Task instructions: Would you copy each line of the data below that has "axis"?

Input data:
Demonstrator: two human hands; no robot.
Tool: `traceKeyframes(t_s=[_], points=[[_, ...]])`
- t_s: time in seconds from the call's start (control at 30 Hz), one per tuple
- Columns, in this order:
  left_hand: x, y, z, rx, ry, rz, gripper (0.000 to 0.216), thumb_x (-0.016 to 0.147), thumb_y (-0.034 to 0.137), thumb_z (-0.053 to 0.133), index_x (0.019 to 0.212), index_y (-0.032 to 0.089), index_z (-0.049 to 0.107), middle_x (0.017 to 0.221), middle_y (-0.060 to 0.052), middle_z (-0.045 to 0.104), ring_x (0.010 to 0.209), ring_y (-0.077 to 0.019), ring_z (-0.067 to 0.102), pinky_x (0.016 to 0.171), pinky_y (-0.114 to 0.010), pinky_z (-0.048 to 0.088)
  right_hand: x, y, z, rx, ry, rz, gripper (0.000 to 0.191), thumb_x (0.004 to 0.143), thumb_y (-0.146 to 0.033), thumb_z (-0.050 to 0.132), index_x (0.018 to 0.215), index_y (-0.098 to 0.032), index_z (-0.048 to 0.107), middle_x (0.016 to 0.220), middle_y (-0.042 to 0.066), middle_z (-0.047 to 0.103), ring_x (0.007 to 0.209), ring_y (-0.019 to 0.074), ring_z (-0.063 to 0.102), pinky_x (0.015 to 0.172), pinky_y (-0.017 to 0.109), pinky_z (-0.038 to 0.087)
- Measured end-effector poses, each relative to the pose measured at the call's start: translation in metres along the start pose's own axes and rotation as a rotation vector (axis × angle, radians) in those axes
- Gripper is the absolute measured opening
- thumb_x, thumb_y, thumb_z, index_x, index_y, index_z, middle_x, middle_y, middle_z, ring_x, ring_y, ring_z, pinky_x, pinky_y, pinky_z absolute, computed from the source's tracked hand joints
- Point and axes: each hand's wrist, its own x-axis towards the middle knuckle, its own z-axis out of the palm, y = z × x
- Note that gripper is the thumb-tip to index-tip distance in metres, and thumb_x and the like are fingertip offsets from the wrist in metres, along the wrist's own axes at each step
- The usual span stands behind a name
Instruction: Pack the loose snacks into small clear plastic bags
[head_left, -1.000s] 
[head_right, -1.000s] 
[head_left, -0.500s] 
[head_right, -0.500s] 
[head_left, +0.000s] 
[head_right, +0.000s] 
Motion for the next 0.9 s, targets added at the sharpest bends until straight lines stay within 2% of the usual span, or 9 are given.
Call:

Finished task:
- Measured end-effector poses, each relative to the pose measured at the call's start: translation in metres along the start pose's own axes and rotation as a rotation vector (axis × angle, radians) in those axes
- Point and axes: each hand's wrist, its own x-axis towards the middle knuckle, its own z-axis out of the palm, y = z × x

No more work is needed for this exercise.